EDIT: To be clear, I'm mostly arguing that you're wrong, but if you have a solution then that'd be great, because I dislike the difficulty in patching these things.

midasuni · on Dec 31, 2020

Been a while since I’ve needed to run a critical database, but the options were generally a master-slave with replication, or an active-active cluster

yjftsjthsd-h · on Dec 31, 2020

Yes, we're currently doing primary-replica but that still requires downtime while we do a failover.

midasuni · on Jan 1, 2021

I remember building a system about 15 years ago which automatically failed over in under a second - the application connected to the most recent one and set up replication to the other one. If the master went down then the slave was promoted to master and when the original master came back it was configured as slave.

Looks like https://www.citusdata.com/blog/2019/05/30/introducing-pg-aut... will sort out a Postgres master master for you.

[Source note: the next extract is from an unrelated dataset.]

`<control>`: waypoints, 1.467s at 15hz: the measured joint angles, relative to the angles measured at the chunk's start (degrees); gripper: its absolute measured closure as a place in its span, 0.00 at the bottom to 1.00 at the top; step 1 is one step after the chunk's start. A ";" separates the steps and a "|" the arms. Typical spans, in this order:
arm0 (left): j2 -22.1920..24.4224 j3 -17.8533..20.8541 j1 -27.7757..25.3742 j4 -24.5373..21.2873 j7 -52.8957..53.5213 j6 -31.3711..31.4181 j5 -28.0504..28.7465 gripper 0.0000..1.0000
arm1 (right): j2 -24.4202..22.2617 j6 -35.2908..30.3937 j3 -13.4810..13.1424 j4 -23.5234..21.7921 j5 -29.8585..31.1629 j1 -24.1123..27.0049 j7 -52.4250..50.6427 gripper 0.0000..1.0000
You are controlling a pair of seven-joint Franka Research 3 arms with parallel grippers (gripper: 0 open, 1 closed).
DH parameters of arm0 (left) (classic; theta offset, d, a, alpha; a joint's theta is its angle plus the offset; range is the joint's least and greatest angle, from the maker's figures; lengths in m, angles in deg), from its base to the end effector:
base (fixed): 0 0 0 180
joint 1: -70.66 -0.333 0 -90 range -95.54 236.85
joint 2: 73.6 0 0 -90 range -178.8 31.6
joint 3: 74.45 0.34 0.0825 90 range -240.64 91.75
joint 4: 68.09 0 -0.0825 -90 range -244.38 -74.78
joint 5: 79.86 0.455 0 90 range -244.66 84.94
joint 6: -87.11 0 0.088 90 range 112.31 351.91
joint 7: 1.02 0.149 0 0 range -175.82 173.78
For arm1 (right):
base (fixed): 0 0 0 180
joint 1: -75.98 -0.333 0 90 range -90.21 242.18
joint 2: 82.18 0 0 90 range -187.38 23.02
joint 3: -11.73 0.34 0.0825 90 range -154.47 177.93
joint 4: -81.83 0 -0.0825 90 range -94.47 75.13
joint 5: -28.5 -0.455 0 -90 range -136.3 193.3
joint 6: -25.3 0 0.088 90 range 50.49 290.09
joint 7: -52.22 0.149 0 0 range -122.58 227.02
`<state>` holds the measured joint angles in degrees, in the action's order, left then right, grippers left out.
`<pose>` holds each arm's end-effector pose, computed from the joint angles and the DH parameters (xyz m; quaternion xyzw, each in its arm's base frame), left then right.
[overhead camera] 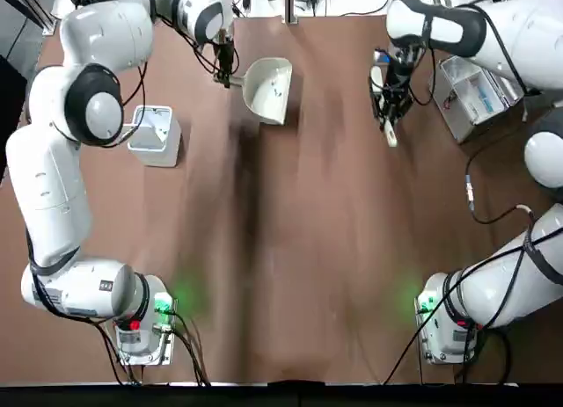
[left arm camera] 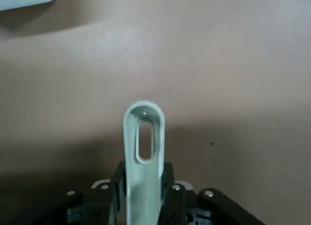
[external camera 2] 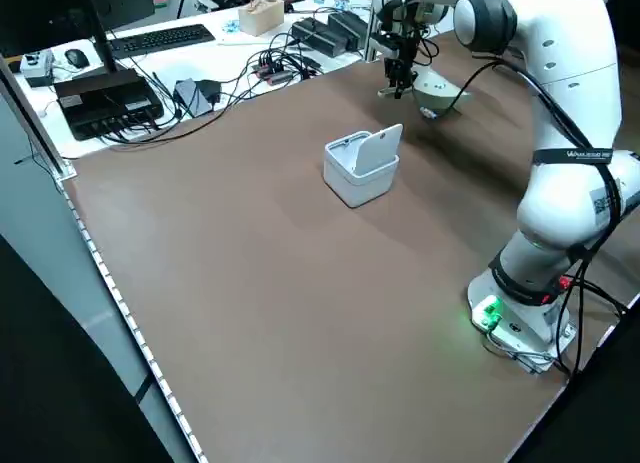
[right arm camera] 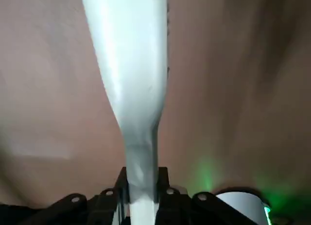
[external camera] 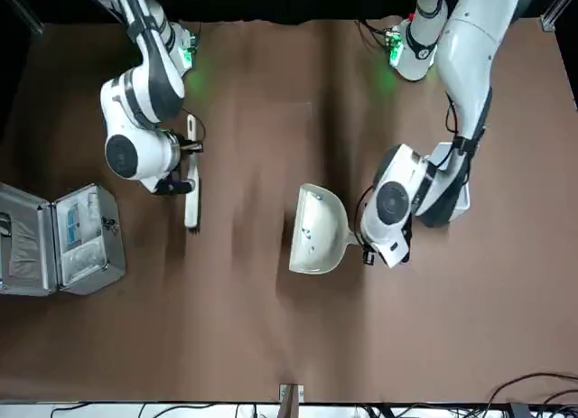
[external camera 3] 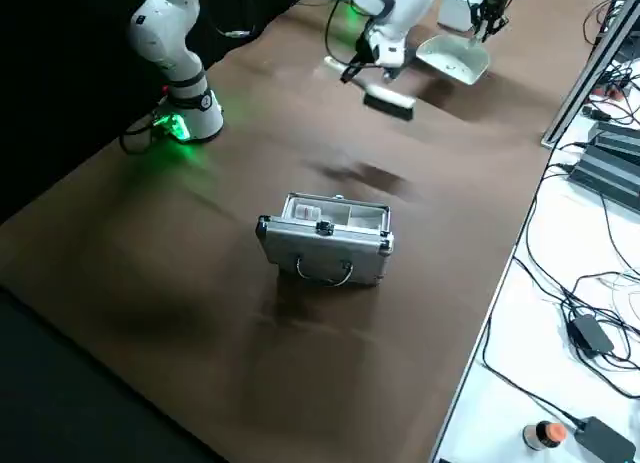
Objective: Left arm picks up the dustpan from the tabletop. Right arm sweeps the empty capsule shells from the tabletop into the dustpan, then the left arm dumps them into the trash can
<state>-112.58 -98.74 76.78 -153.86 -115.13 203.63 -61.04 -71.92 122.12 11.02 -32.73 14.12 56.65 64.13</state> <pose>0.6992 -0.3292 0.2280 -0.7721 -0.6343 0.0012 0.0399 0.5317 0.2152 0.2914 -0.9638 -0.0118 0.2620 0.0486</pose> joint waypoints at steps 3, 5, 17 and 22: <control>0.57 -2.94 -3.82 1.46 1.83 0.10 -0.74 0.67 | -2.72 4.44 0.01 -8.17 -0.01 0.95 -2.75 0.74; 1.11 -3.76 -5.46 3.16 3.41 0.04 -2.08 0.67 | -3.74 6.76 0.21 -12.46 -0.01 0.91 -3.41 0.74; 1.69 -21.42 -29.10 6.90 19.52 -7.38 -9.87 0.67 | -10.67 19.09 0.88 -29.67 -3.53 -0.77 -3.43 0.74; 1.70 -25.41 -36.10 7.15 24.37 -12.58 -13.54 0.67 | -9.36 20.42 0.94 -30.77 -3.60 -3.04 -3.34 0.74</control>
<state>-110.88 -124.15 40.68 -146.71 -90.76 191.05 -74.59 -81.28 142.53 11.96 -63.50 10.51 53.60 60.79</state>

I certainly don’t have auto updates on all my servers (wouldn’t be good if a tv program going out to millions of people suddenly vanished — there’s always a glitch when it fails over), I do have it on public facing servers though, so in your case I’d have it on the web servers but not on the database.

tutfbhuf · on Dec 31, 2020

Some people only have one server for a particular use case.

And servers might not always break in predictable/alertable ways.

midasuni · on Dec 31, 2020

If your service is only provided by one machine then you have to accept it will occasionally be out of use.

If the only monitoring of the service you have are users telling you, then that’s not a problem you can avoid by not updating.

tutfbhuf · on Dec 31, 2020

> If your service is only provided by one machine then you have to accept it will occasionally be out of use.

But, I can minimize possible downtimes, by learning from other downtime reports on a bug tracker.